◆ **Aim of the task**: Which lines below fall between the one containing "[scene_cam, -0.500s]" and the one containing "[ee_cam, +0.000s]"? Repeat them exactly, counting both of those lines, and add nothing else.

◆ **Data excerpt**:
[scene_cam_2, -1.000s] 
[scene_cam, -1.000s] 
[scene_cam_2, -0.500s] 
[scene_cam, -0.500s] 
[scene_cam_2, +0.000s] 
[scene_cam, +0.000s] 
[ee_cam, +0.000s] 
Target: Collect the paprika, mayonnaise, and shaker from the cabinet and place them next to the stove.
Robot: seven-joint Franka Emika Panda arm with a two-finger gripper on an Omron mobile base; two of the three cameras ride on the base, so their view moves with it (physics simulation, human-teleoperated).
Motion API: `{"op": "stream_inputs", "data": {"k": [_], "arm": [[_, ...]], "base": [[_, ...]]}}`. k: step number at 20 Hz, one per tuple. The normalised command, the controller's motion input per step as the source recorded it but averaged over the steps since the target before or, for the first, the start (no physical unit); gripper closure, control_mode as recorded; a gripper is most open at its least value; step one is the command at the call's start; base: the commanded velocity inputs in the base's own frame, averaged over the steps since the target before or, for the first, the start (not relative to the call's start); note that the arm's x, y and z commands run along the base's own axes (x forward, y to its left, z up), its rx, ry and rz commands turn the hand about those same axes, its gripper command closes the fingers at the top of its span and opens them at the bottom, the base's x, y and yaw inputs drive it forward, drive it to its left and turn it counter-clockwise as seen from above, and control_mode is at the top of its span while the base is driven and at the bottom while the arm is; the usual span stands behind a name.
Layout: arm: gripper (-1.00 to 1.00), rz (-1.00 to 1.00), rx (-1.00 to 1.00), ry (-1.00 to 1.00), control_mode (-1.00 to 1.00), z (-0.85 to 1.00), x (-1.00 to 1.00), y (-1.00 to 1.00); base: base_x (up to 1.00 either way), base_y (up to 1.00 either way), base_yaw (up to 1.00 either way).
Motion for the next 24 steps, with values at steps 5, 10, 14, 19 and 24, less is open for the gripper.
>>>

◆ **Solved problem**:
[scene_cam, -0.500s] 
[scene_cam_2, +0.000s] 
[scene_cam, +0.000s] 
[ee_cam, +0.000s] 

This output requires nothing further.